[Start of Attachment]

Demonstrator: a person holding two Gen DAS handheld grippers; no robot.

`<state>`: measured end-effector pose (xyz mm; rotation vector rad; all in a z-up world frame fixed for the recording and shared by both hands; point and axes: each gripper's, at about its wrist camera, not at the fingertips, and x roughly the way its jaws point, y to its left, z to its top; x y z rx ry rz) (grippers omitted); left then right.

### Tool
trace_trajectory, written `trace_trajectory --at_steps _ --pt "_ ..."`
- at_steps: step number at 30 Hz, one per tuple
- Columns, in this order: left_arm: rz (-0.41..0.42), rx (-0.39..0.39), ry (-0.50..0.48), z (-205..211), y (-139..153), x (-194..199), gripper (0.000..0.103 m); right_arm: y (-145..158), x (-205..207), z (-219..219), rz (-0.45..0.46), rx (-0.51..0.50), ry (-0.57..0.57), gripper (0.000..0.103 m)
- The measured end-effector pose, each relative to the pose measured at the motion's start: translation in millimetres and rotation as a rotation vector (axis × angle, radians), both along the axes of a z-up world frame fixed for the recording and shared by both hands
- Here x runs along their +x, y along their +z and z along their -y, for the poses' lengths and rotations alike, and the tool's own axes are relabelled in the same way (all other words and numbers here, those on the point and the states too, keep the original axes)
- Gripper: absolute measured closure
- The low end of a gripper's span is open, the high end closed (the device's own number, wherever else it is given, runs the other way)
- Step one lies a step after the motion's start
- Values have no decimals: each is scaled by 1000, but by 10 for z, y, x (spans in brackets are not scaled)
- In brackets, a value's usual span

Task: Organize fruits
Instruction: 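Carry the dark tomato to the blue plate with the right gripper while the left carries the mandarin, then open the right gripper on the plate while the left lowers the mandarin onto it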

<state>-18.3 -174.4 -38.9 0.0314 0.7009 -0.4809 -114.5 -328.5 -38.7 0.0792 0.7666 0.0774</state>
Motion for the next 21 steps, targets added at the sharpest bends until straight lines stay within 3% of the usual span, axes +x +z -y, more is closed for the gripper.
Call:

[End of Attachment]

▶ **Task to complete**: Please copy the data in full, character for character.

▶ **Reply**:
Demonstrator: a person holding two Gen DAS handheld grippers; no robot.

`<state>`: measured end-effector pose (xyz mm; rotation vector rad; all in a z-up world frame fixed for the recording and shared by both hands; point and axes: each gripper's, at about its wrist camera, not at the fingertips, and x roughly the way its jaws point, y to its left, z to its top; x y z rx ry rz) (grippers omitted); left then right.

### Tool
trace_trajectory, written `trace_trajectory --at_steps _ --pt "_ ..."`
- at_steps: step number at 30 Hz, one per tuple
- Columns, in this order: left_arm: rz (-0.41..0.42), rx (-0.39..0.39), ry (-0.50..0.48), z (-205..211), y (-139..153), x (-194..199), gripper (0.000..0.103 m); right_arm: y (-145..158), x (-205..207), z (-219..219), rz (-0.45..0.46), rx (-0.51..0.50), ry (-0.57..0.57), gripper (0.000..0.103 m)
- The measured end-effector pose, each relative to the pose measured at the motion's start: translation in millimetres and rotation as a rotation vector (axis × angle, radians), both along the axes of a z-up world frame fixed for the recording and shared by both hands
- Here x runs along their +x, y along their +z and z along their -y, for the poses' lengths and rotations alike, and the tool's own axes are relabelled in the same way (all other words and numbers here, those on the point and the states too, keep the original axes)
- Gripper: absolute measured closure
- The low end of a gripper's span is open, the high end closed (the device's own number, wherever else it is given, runs the other way)
- Step one lies a step after the motion's start
- Values have no decimals: each is scaled by 1000, but by 10 for z, y, x (spans in brackets are not scaled)
- In brackets, a value's usual span

Task: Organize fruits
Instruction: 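Carry the dark tomato to the blue plate with the right gripper while the left carries the mandarin, then open the right gripper on the plate while the left lowers the mandarin onto it
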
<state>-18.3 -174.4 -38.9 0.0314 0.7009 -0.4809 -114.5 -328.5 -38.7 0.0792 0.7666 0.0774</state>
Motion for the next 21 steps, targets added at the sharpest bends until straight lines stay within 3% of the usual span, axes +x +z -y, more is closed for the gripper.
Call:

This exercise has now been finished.